Akan tetapi, di dalam hati nurani beliau terdapat sebuah "loncatan listrik elektronika" yang membuat beliau menjadi seorang teknisi elektronika.

Dan tidak hanya itu, pengalaman masa kecil beliau yang selalu membayang-bayangkan sebuah rancangan elektronika membuat beliau betah dalam belajar di Teknik Elektro.

Sebelum Menjadi Dosen


Dosen yang membimbing 18 mahasiswa baru angkatan 2016, memiliki banyak sekali lika-liku kehidupan sebelum menjadi seorang dosen pengajar.

Sebelum beliau mengabdi kepada Universitas Gadjah Mada, beliau masih sempat mencicipi dunia kerja sebagai seorang sarjana teknik.

Hallyburton merupakan salah satu dari berbagai jenis perusahaan minyak asing yang beliau pilih. Namun hanya selang beberapa bulan saja beliau bertahan disana.

Salah satu alasan bagi beliau untuk meninggalkan perusaan tersebut karena beliau merasa tidak nyaman.

Beliau merupakan tipe orang yang tidak senang dengan keterikatan, lebih senang untuk berfikir, berorganisasi dan saling berinteraksi sehingga beliau memilih menjadi seorang dosen pengajar.

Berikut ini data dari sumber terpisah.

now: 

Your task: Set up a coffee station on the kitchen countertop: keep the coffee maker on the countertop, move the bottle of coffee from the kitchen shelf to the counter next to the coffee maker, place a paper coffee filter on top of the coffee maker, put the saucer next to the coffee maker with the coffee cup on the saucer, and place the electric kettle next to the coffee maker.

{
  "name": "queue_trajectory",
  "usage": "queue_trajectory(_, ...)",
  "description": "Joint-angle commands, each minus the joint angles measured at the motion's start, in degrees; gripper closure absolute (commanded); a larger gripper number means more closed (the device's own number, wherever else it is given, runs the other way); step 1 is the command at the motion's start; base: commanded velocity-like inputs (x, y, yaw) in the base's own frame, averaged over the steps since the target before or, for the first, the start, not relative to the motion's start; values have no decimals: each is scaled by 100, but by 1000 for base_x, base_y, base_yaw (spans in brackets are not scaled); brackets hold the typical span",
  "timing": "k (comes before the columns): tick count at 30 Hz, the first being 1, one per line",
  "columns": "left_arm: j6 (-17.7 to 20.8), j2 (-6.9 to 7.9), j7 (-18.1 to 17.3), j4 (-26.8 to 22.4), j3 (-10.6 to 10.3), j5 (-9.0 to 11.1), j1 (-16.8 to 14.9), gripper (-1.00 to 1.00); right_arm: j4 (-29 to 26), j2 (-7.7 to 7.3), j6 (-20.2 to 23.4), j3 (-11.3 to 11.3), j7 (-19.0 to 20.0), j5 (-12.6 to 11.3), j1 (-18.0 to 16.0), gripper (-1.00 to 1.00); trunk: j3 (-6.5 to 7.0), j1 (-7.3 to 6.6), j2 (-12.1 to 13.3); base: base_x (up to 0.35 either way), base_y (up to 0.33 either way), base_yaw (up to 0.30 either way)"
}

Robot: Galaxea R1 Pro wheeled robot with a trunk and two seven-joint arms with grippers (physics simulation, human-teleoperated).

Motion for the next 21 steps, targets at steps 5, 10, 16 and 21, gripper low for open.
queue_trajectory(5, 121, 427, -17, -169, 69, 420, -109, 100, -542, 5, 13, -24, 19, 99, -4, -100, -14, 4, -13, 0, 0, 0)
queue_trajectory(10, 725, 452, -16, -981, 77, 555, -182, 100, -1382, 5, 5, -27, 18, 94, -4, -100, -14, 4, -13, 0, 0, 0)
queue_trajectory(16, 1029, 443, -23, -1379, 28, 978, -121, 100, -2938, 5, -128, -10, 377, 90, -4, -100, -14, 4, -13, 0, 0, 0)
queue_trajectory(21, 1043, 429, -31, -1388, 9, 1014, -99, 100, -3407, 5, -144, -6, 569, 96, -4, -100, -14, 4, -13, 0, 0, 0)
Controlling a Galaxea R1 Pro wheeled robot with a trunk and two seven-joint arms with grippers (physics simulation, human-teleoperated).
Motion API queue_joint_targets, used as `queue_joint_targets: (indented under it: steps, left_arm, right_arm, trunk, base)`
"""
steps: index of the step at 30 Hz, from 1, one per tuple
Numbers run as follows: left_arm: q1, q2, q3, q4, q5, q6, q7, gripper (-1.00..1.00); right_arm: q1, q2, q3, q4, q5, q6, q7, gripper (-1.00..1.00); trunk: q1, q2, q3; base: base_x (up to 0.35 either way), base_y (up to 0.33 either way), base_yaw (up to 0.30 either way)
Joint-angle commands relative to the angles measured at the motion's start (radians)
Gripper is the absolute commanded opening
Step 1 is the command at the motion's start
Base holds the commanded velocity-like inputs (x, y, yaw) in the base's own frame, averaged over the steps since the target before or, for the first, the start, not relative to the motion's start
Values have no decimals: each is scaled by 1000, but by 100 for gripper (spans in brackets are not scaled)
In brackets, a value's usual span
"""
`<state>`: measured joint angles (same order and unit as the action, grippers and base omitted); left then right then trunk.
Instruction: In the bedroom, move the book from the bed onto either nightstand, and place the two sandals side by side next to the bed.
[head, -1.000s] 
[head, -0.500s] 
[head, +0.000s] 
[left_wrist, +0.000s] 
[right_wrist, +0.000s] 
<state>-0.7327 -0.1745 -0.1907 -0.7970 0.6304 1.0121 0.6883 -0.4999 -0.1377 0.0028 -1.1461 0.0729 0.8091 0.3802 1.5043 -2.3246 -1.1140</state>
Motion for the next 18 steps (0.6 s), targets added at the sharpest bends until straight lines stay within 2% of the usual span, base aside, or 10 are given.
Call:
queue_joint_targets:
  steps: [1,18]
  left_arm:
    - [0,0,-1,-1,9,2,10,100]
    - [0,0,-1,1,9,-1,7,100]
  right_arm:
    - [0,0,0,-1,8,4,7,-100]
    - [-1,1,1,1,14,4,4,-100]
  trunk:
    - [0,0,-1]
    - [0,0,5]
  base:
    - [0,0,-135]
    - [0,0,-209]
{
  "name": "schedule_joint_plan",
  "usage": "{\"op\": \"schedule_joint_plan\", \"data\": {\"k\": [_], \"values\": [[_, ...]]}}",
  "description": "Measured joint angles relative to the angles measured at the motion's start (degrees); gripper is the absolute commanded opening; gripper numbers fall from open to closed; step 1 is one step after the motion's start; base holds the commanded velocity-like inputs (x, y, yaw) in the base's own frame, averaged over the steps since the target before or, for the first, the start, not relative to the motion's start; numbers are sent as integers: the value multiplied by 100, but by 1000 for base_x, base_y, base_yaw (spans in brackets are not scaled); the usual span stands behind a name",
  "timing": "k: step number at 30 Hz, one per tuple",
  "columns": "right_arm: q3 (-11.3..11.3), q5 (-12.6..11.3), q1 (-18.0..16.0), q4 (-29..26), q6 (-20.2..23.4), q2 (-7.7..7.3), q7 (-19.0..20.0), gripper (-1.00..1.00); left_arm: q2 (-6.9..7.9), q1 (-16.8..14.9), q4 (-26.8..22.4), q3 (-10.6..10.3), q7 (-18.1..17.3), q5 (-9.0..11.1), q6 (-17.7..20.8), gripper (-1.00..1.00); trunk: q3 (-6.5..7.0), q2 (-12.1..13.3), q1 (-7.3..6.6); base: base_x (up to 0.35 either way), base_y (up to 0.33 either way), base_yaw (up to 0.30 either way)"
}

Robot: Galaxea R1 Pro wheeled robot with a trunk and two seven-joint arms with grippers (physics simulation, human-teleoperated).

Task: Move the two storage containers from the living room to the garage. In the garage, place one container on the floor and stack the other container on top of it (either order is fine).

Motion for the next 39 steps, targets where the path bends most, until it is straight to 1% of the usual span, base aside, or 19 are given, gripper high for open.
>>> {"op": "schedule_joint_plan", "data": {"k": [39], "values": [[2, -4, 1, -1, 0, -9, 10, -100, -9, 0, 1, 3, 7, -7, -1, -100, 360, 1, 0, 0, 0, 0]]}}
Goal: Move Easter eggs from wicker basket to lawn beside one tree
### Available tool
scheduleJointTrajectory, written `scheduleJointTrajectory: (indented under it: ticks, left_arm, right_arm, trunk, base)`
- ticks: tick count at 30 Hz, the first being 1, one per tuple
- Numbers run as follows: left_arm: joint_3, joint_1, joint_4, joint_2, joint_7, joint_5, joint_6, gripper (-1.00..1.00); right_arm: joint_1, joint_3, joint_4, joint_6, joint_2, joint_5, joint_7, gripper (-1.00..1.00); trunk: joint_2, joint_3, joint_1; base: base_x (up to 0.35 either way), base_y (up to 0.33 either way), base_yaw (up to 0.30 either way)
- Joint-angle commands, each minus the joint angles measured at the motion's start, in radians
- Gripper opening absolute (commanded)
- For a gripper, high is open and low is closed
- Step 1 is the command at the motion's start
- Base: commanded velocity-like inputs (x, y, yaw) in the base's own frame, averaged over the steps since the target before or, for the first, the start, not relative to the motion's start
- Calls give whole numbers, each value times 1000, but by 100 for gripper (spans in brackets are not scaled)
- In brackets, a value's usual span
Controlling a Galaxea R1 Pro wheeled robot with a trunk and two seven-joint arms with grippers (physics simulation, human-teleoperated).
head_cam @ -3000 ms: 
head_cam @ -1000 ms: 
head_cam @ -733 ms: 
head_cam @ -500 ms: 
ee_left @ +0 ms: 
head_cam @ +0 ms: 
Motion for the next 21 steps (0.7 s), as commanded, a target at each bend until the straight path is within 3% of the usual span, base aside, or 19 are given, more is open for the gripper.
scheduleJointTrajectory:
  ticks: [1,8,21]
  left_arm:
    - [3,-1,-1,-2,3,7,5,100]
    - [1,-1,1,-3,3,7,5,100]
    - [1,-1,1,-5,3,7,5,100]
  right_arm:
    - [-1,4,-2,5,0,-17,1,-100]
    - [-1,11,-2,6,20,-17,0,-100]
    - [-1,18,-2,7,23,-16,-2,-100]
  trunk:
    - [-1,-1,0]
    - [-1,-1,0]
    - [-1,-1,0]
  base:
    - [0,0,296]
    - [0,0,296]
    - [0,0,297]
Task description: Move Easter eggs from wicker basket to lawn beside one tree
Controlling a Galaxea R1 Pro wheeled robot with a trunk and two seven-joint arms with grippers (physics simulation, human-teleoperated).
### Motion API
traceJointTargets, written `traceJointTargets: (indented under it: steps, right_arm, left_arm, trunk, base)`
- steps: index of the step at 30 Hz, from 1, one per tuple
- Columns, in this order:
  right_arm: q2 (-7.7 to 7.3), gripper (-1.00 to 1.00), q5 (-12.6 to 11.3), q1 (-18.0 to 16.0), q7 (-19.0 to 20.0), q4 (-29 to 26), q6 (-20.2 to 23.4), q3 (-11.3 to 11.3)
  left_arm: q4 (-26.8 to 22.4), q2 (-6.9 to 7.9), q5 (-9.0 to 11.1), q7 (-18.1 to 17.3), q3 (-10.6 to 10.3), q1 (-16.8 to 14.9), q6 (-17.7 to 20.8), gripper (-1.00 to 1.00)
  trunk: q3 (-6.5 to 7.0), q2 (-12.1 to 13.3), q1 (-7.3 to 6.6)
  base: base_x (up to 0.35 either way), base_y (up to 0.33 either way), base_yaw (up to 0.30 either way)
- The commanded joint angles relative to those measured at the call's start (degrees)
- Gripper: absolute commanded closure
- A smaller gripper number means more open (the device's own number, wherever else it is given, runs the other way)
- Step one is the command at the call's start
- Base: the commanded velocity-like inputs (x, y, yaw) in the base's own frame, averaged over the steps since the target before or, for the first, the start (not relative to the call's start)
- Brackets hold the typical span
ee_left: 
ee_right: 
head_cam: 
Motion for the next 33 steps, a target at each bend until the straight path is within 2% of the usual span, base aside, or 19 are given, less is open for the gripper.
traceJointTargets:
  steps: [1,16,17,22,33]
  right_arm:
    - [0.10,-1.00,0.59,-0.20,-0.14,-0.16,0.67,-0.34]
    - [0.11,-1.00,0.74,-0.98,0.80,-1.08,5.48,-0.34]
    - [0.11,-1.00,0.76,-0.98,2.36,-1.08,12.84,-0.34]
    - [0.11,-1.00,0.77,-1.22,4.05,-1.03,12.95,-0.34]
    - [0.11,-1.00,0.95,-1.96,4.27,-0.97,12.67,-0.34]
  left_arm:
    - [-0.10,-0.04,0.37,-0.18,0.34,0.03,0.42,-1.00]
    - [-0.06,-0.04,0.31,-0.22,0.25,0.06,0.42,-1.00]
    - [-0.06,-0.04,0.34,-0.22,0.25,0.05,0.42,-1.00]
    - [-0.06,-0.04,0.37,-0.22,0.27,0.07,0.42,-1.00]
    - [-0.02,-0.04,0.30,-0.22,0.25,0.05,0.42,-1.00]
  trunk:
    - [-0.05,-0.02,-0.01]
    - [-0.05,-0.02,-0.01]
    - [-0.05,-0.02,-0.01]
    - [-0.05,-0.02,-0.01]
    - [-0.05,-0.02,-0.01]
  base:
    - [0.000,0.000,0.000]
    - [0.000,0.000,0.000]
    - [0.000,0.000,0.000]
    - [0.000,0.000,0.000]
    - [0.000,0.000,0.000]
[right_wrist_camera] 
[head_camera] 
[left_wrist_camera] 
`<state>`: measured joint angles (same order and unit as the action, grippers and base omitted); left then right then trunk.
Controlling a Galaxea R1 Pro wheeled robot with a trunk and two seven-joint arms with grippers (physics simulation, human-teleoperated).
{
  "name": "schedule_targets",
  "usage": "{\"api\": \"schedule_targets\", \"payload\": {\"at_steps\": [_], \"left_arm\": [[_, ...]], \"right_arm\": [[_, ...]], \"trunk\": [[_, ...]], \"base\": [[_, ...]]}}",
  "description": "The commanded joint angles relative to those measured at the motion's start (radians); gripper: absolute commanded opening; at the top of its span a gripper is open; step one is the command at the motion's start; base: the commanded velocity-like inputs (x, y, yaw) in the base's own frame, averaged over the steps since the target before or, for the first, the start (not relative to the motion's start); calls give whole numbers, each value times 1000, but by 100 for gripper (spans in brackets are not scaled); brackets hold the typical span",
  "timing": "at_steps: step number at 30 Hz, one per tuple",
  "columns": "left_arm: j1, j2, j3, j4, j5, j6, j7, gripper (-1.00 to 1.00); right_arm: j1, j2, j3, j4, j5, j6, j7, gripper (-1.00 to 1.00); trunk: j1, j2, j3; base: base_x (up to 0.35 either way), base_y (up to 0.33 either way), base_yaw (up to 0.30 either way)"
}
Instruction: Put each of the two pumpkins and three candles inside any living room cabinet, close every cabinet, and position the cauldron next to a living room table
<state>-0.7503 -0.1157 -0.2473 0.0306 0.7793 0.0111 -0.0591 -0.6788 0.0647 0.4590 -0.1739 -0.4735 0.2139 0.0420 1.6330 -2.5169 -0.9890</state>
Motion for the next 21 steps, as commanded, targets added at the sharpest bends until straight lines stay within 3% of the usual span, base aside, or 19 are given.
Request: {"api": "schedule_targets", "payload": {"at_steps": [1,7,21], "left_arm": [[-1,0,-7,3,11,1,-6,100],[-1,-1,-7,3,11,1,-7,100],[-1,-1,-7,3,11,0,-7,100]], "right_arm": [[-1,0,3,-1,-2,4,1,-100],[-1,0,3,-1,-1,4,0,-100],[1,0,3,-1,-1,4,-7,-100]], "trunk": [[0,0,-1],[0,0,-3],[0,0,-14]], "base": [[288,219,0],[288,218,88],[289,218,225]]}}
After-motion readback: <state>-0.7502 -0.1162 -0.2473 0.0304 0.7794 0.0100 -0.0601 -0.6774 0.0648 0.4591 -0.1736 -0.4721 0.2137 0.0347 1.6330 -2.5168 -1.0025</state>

Dalam wawancara ini, kami (khususnya saya sendiri) diberikan sebuah saran atauun nasehat untuk survive di dunia perkuliahan.

Pertama, selalu ikuti dan taati peraturan yang ada jangan terlalu menjadi anak nakal tapi jangan juga terlalu menjadi anak yang baik, baik dalam artian disini adalah janganlah terlalu terpaku terhadap apa yang telah ada.

Cobalah sesuatu yang berbeda (out of the box), jangan menjadi mahasiswa yang terlalu textbook. - Igi Ardiyanto, Dosen DTETI UGM


Selanjutnya cobalah explore dirimu temukan bakat-bakat baru yang ada dalam dirimu dan juga jangan lupa untuk selalu berpegang teguh akan tujuan awalmu untuk belajar disini.


Cukup sekian cerita singkat pengalaman saya saat mahasiswa baru, terima kasih.